Застряла в горле каша, поперхнулся. А тот даже не поднял головы, выстукивает себе точки и тире. Ну и гад же! Впервые в своей жизни Козлов видит живого изменника Родины. Да что там видит! Сидит рядом с ним. Жить вместе будут. Спать.
Завтра, наверное, и ему выдадут такой же ключ, и он начнет выстукивать точки и тире. Начнет помимо своей воли, вопреки своему сердцу. А что поделаешь? Возможно, и этот стучит вопреки своему сердцу? Разве узнаешь! Не спрашивать же. Да и не скажет.

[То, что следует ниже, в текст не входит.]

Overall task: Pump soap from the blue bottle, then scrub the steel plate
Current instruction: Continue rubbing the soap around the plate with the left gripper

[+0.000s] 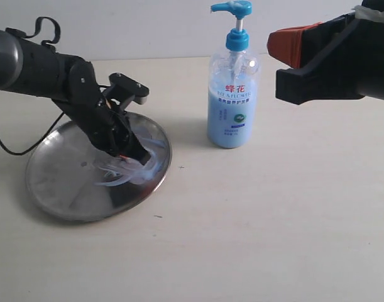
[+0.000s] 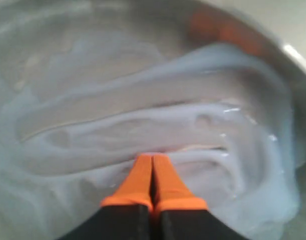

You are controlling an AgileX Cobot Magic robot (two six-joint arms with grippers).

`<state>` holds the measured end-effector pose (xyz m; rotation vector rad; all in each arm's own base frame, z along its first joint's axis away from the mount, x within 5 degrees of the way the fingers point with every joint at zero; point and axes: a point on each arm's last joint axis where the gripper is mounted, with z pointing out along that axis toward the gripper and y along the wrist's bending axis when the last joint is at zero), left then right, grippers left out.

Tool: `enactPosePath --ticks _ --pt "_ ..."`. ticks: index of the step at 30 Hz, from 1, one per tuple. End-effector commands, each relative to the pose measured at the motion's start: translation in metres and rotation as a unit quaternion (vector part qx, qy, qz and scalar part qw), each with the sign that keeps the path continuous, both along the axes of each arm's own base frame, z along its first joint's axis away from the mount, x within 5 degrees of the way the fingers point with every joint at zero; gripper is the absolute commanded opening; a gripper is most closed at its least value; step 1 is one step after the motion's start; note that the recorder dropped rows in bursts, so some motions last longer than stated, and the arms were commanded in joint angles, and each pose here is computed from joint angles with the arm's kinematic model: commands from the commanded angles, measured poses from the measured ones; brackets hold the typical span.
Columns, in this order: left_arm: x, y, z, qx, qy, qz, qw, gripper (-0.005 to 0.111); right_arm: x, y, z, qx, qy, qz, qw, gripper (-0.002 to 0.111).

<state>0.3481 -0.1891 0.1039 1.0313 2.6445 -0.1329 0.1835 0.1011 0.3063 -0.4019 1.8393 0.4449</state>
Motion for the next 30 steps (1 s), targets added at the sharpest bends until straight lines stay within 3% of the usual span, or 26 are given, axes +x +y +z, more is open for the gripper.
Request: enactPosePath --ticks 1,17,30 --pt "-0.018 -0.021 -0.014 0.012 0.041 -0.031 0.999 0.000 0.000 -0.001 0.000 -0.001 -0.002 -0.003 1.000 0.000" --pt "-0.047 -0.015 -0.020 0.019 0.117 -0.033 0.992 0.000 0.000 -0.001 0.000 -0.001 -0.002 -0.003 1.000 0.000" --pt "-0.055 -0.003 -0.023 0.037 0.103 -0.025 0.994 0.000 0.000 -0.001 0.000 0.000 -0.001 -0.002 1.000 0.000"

Пообедал, вымыл и спрятал в тумбочку посуду. Только теперь парень перестал выстукивать.
- Ну, будем знакомы, что ли…- Он подошел, но руки не подал, только пристально и как-то хмуро посмотрел из-под бровей.- Зовут меня Романов… Из Борисова… Запомнишь? Ну а тебя уже знаю.

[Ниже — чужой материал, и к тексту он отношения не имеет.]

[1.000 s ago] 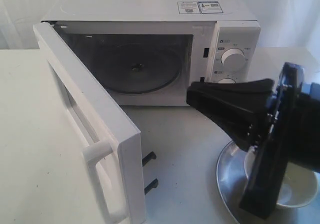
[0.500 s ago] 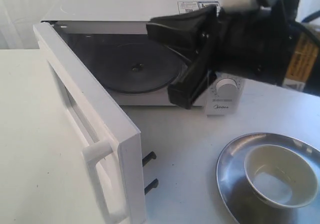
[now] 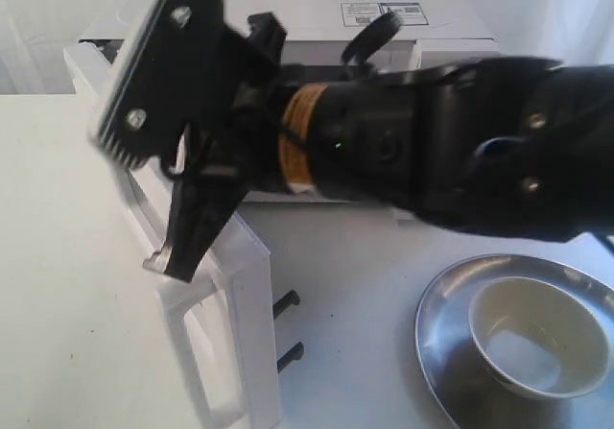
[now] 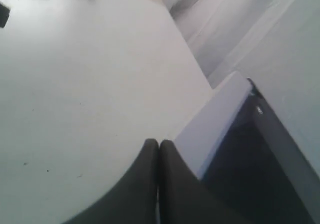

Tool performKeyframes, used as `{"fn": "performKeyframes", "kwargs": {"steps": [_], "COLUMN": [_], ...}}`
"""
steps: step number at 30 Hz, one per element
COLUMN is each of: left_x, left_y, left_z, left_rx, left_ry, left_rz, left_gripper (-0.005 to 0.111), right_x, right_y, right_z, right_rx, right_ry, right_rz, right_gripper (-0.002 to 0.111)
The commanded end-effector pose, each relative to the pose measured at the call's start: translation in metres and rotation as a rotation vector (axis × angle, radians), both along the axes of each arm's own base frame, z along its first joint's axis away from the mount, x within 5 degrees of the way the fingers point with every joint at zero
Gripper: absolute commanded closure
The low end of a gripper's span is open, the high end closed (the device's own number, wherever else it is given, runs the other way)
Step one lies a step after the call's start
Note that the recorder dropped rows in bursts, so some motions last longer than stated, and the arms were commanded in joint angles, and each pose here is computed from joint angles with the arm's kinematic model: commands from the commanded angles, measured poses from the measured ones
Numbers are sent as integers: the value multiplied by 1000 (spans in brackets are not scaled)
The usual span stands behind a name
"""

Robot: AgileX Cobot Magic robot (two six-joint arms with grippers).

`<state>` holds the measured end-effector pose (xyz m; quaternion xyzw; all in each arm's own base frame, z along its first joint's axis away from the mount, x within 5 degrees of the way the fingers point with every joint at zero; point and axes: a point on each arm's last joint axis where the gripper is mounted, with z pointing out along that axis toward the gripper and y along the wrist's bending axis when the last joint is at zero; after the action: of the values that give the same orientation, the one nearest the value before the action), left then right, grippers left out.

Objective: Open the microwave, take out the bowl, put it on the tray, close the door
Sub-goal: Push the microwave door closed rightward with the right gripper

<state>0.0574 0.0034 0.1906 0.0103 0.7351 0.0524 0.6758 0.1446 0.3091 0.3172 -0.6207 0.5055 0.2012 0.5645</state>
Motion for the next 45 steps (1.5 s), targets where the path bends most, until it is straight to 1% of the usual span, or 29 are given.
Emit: {"fn": "performKeyframes", "kwargs": {"steps": [1, 3, 5, 7, 9, 10, 11, 12, 13, 15, 16, 17, 19, 24, 26, 27, 28, 30, 31, 32, 34, 36, 39, 42, 45], "left_x": [0, 0, 0, 0, 0, 0, 0, 0, 0, 0, 0, 0, 0, 0, 0, 0, 0, 0, 0, 0, 0, 0, 0, 0, 0], "left_y": [0, 0, 0, 0, 0, 0, 0, 0, 0, 0, 0, 0, 0, 0, 0, 0, 0, 0, 0, 0, 0, 0, 0, 0, 0], "left_z": [1, 1, 1, 1, 1, 1, 1, 1, 1, 1, 1, 1, 1, 1, 1, 1, 1, 1, 1, 1, 1, 1, 1, 1, 1], "left_rx": [-4, -4, -4, -4, -4, -4, -4, -4, -4, -4, -4, -4, -4, -4, -4, -4, -4, -4, -4, -4, -4, -4, -4, -4, -4], "left_ry": [-4, -4, -4, -4, -4, -4, -4, -4, -4, -4, -4, -4, -4, -4, -4, -4, -4, -4, -4, -4, -4, -4, -4, -4, -4], "left_rz": [-3, -3, -3, -3, -3, -3, -3, -3, -3, -3, -3, -3, -3, -3, -3, -3, -3, -3, -3, -3, -3, -3, -3, -3, -3], "left_gripper": [107, 107, 107, 107, 107, 107, 107, 107, 107, 107, 107, 107, 107, 107, 107, 107, 107, 107, 107, 107, 107, 107, 107, 107, 107], "right_x": [1, 5, 15, 34, 57, 68, 80, 90, 97, 99, 97, 94, 86, 68, 62, 58, 54, 40, 32, 23, 4, -11, -25, -30, -28], "right_y": [12, 11, 5, -7, -25, -33, -45, -59, -68, -90, -98, -101, -103, -94, -88, -83, -76, -58, -51, -41, -25, -15, -8, -1, 8], "right_z": [-7, -6, -3, -1, 0, 0, 4, 10, 18, 34, 39, 43, 51, 67, 68, 64, 58, 45, 40, 35, 29, 23, 23, 18, -2], "right_rx": [-73, -104, -192, -315, -436, -466, -465, -414, -336, -78, -6, 37, 71, 156, 173, 162, 120, 67, 67, 75, 93, 66, 65, 59, -36], "right_ry": [-81, -118, -195, -263, -335, -356, -385, -408, -433, -404, -391, -364, -335, -216, -131, -46, 10, 140, 175, 194, 150, 69, 37, 35, 24], "right_rz": [0, -31, -122, -290, -505, -611, -756, -921, -1049, -1319, -1399, -1408, -1381, -1171, -1063, -983, -899, -644, -543, -420, -214, -92, -14, 25, 4], "right_gripper": [108, 108, 108, 108, 108, 108, 108, 108, 108, 108, 108, 108, 108, 108, 108, 108, 108, 108, 108, 108, 108, 108, 108, 108, 108]}}
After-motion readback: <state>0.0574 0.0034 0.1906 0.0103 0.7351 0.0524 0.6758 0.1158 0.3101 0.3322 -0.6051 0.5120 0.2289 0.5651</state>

«Ничего ты не знаешь,- с грустью подумал Козлов.- Кто я, что я… И ты наверняка не Романов. Сомневаться тут нечего. Сделал из тебя Романова тот же доктор Пониковский».
- Фронтовик?-спросил Романов.
- Фронтовик. А ты?
- Не успел. Но раньше - воевал. На Хасане. Слыхал про такое озеро? Ну вот… Так что не думай, я не из робкого десятка. Знаю, чем порох пахнет. Потому и сюда взяли.
- Давно взяли?
Романов повел плечами:
- Не очень… Если б давно, не застал бы здесь. Тут, брат, не шибко весело. Скукота. Изо дня в день долбишь азбуку Морзе: точка- тире, две точки-тире… И так далее. К бабе лишний раз не сбегаешь.
- Холост?
- Об этом не спрашивай, все равно не скажу. И вообще ты меня ни о чем не спрашивай. Не люблю, когда посторонние в душу лезут…
Жесткие, холодные глаза Романова словно пронзились внезапной болью. Вспомнил о чем-то? Пожалуй, да. Но почему испугался собственных воспоминаний? Что скрывает?
Как тяжело, когда ничего не знаешь о человеке. А если этот человек - не враг! Вот так и из школы уйдет, не открывшись. Выбросят ночью с парашютом, и все.